Reproduce word for word the line holding "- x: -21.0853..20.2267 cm" and all lines after it in the data, through the end, leaving out pictures.
- - -
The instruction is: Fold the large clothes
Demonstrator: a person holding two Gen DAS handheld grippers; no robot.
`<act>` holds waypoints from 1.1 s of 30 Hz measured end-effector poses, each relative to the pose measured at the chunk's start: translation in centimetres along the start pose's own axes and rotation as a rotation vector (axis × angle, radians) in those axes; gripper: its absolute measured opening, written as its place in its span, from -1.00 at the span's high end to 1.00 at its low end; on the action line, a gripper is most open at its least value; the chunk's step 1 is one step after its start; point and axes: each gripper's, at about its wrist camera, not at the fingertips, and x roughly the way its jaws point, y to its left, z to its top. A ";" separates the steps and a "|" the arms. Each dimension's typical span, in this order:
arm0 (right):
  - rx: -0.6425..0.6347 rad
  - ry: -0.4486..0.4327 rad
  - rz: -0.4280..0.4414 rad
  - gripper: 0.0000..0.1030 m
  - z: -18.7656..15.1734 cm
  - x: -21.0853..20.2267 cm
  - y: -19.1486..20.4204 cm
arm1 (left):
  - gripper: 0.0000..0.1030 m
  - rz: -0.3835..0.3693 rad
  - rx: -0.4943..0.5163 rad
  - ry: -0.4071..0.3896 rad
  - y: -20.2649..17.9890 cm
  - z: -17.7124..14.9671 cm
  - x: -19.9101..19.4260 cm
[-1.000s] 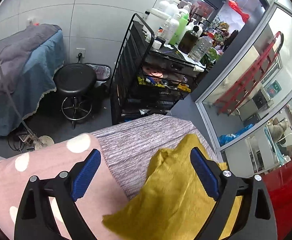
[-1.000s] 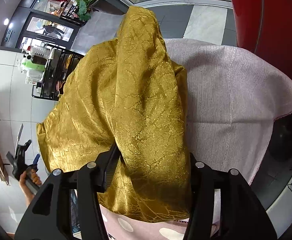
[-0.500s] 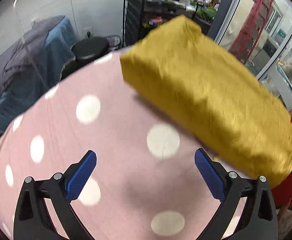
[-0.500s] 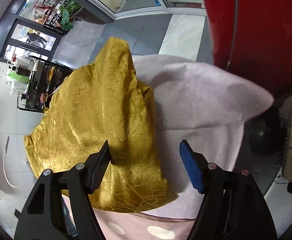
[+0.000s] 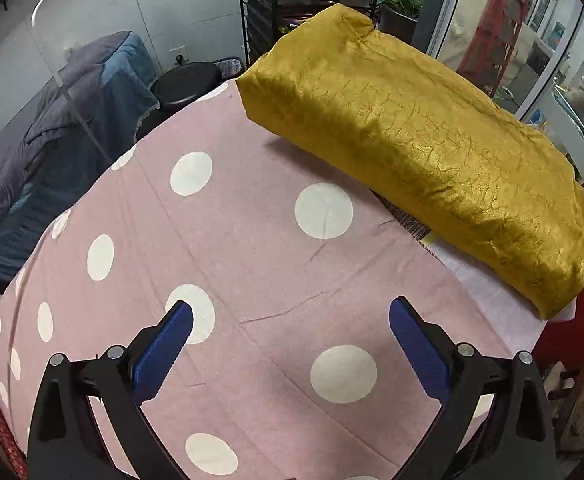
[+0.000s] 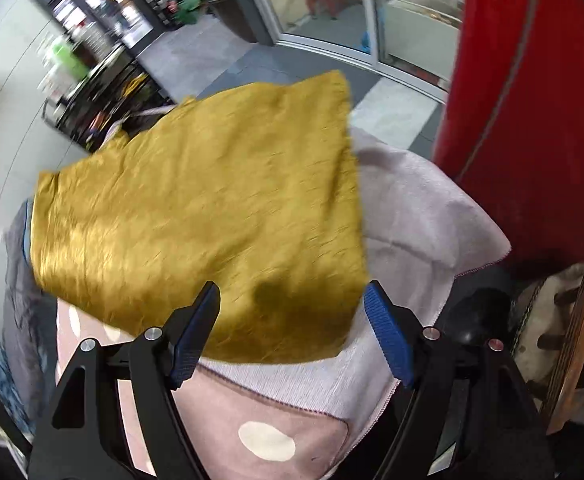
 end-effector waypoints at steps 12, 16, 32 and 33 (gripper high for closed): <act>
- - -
§ Output of the exercise
  - x: -21.0853..20.2267 cm
  - y: -19.1486..20.4204 cm
arm1 (left):
  - gripper: 0.0000..0.1030 m
  - rz: -0.3835..0.3693 rad
  - rx: -0.4943..0.5163 rad
  - ry: -0.4071..0.3896 rad
  - y: -20.2649..17.9890 cm
  - z: -17.7124..14.9671 cm
  - x: -19.9101..19.4260 cm
[-1.000s] 
[-1.000s] 
[-0.500s] 
[-0.500s] 
[+0.000s] 
[+0.000s] 
 end-effector waypoints at steps 12, 16, 32 and 33 (gripper high for closed): <act>

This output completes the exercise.